Она прислонилась к ледяной стене и стояла недвижимо, боясь пошевельнуться. Галя закрыла глаза — ей необходимо взять себя в руки, она не смеет поддаваться панике. Она разговаривала сама с собой, трясясь от холода — у нее возникло такое чувство, будто шея и ноги у нее голые. Галя еще крепче сжала веки, стараясь вспомнить, с какой стороны она сюда пришла.
Постепенно она успокаивалась. Нет, она не могла, полностью потерять ориентацию. Если ветер не изменил направление, то она идет правильно. Где же она теперь?
Скорее всего, она прошла мимо дома, не заметив его, и добрела до барьера торосов с другой стороны. Значит, она метрах в двухстах за домом. Теперь надо сначала дойти до самого края торосов — она хорошо знала их расположение в этом месте, — а потом повернуть обратно, взяв немного в сторону. И все время следить за ветром, чтобы он дул с одной стороны.
Укрывшись за стеной тороса, она отдохнула еще несколько минут, самообладание вернулось к ней.
Потом она снова пустилась в путь. У нее уже совсем не было сил, и все же она шла.
Эту способность преодолевать любые трудности и волю, поддерживаемую сознанием собственной силы и мужества, она, «капитанская дочка», унаследовала, вероятно, от отца, которого хорошо помнила: он умер от старых фронтовых ран, когда ей было тринадцать лет. От отца, которого она любила и уважала все больше и больше и который остался для нее живым, живее многих людей, среди которых она потом жила. Сын железнодорожника с транссибирской железной дороги, он обладал врожденной смелостью и отвагой, сильной волей, был независимым и гордым. Он воевал под Сталинградом. «Против нас выставлена дивизия СС», — предупредил их командир перед атакой. «Мы тоже СС. Сыновья Сибири», — заявил тогда Галин отец, которому исполнилось семнадцать. Этого она никогда не слышала от отца, а узнала впервые от его друзей, но слова эти звучали в ее памяти так, как их произнес бы отец, — тихо, без пафоса.

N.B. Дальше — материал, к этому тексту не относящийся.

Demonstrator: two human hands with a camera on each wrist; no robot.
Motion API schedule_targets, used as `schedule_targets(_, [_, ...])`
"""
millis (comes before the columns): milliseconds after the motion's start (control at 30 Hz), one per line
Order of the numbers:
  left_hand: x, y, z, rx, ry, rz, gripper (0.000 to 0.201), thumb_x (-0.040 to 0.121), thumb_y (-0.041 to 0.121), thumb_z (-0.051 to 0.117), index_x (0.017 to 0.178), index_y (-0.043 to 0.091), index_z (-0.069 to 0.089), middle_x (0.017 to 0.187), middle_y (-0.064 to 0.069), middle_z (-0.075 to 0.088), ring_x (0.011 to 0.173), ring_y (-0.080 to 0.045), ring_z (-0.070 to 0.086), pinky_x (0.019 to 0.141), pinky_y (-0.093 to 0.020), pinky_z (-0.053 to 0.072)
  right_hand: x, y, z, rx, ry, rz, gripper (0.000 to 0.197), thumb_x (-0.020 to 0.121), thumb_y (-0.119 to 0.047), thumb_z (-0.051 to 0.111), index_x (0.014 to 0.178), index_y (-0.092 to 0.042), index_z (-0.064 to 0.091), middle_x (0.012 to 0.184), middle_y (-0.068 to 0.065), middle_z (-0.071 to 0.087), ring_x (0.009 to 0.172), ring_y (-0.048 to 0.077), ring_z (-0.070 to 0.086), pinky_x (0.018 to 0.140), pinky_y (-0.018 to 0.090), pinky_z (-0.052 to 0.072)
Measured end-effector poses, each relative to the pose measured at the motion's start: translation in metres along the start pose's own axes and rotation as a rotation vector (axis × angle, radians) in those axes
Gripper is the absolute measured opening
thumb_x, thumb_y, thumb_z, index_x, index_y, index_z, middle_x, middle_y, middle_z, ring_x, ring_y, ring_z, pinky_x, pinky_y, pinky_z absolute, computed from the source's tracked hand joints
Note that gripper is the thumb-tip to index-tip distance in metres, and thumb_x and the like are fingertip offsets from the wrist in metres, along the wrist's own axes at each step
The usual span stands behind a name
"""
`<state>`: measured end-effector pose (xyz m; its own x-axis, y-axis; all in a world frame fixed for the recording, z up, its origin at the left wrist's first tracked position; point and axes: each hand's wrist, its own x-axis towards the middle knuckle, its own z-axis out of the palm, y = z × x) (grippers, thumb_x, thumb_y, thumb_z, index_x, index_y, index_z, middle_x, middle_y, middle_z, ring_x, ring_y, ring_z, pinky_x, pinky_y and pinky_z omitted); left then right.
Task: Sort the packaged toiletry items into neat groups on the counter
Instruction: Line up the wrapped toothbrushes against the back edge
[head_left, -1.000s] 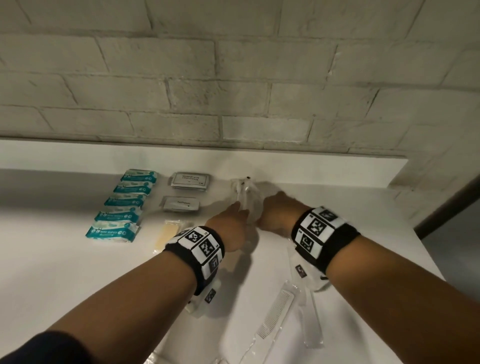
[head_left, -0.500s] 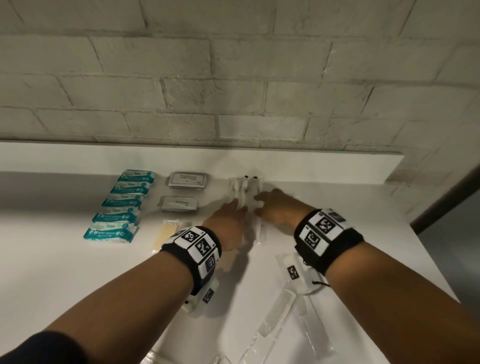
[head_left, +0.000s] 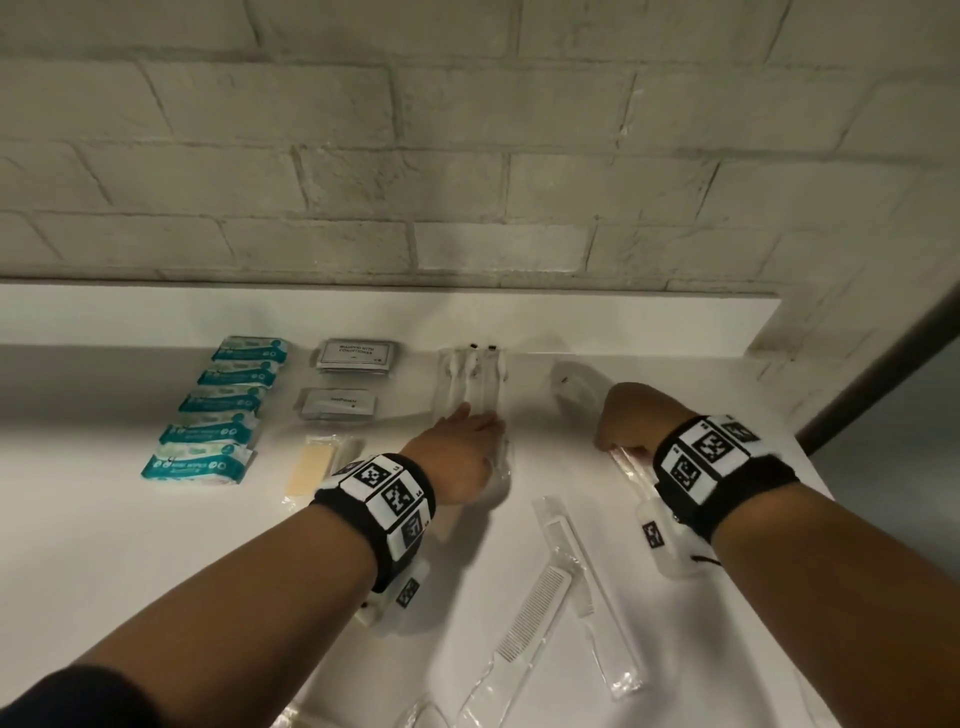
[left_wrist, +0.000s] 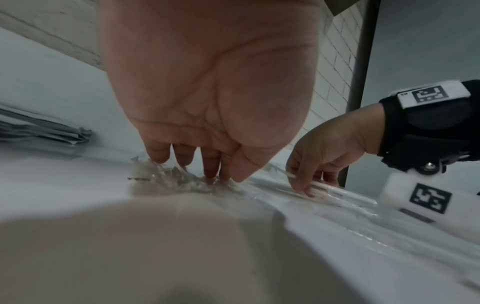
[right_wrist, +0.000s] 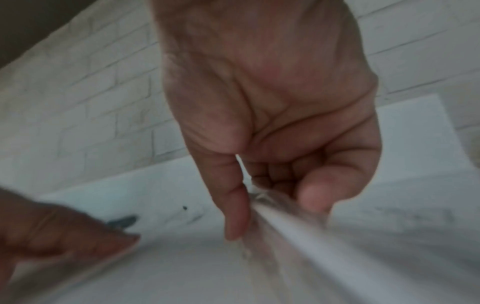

Она не думала об отце, но, пожалуй, поступала так, как поступил бы сейчас он. Она собрала всю свою волю, взяла себя в руки, преодолела страх, унижающий и постыдный, который связывал мысли, сковывал движения.
Она снова вступила в борьбу с полярным вихрем и летящими сплошной стеной колючими льдинками, в борьбу с пургой, от которой перехватывало дыхание. И вдруг в оглушительном свисте бури она расслышала звук, похожий на далекий выстрел. Звук был слабый, но остро отозвался в ее сознании.
Она остановилась и быстро развязала меховую шапку, завязанную под подбородком. И, освободив ухо, прикрывая его ладонью от ледяного вихря, взволнованно прислушалась.
Выстрел из ружья повторился, потом еще и еще.
Сомнений не было. Она повернулась в ту сторону, откуда долетали звуки выстрелов, и крикнула. Какой у нее был слабый, ужасно слабый голос! А выстрелы слышались издалека. Галя снова тронулась в путь, с трудом преодолевая усталость, и, сделав несколько шагов, коснулась стены. В первую минуту она испугалась — стена была ледяная и слишком уж напоминала торчащую грань тороса, — но в тот же миг Галя заметила навес, вернее, нащупала его край. Она стояла у стены сарая, в котором работал генератор. Дом был не далее чем в двадцати метрах, но его скрывала плотная белая стена снега. Снова раздались приглушенные выстрелы.
Еще с минуту она отдыхала, укрывшись от ветра. Она была в полном изнеможении, от холода у нее стучали зубы. Наконец Галя, шатаясь, тронулась с места и крикнула. В тот же момент ее схватили чьи-то руки — перед ней возникла полоска света.
Она стояла в тепле, в тиши, и на нее падал резкий свет лампочки — жалкий мерцающий свет от их генератора в этот момент казался удивительно ярким, даже ослепительным. Иней на ее бровях и ресницах стал таять, и комната, обычно казавшаяся матово-серой, сверкала, искрилась. Галя ощутила приятное тепло. Раскаленная печка и кипящий чайник — жаркое, согревающее дыхание жизни.
Когда она чуть позже лежала в постели, совсем закоченевшая, в полном изнеможении, подтянув одеяло к своему подбородку, ее переполняло ощущение счастья. Она была довольна собой, и мир вокруг нее был чудесен. Снаружи, за стенами дома, завывала пурга, но в печке весело трещали поленья, и гудение огня долетало к ней вместе с ароматом поджариваемого сала. Она с упоением отдавалась ощущению сладостной расслабленности, погружаясь в приятную дремоту, словно в теплые волны, наслаждаясь теплом, которое разливалось в груди, чувствовала, как оживает, опять становясь эластичной, кожа.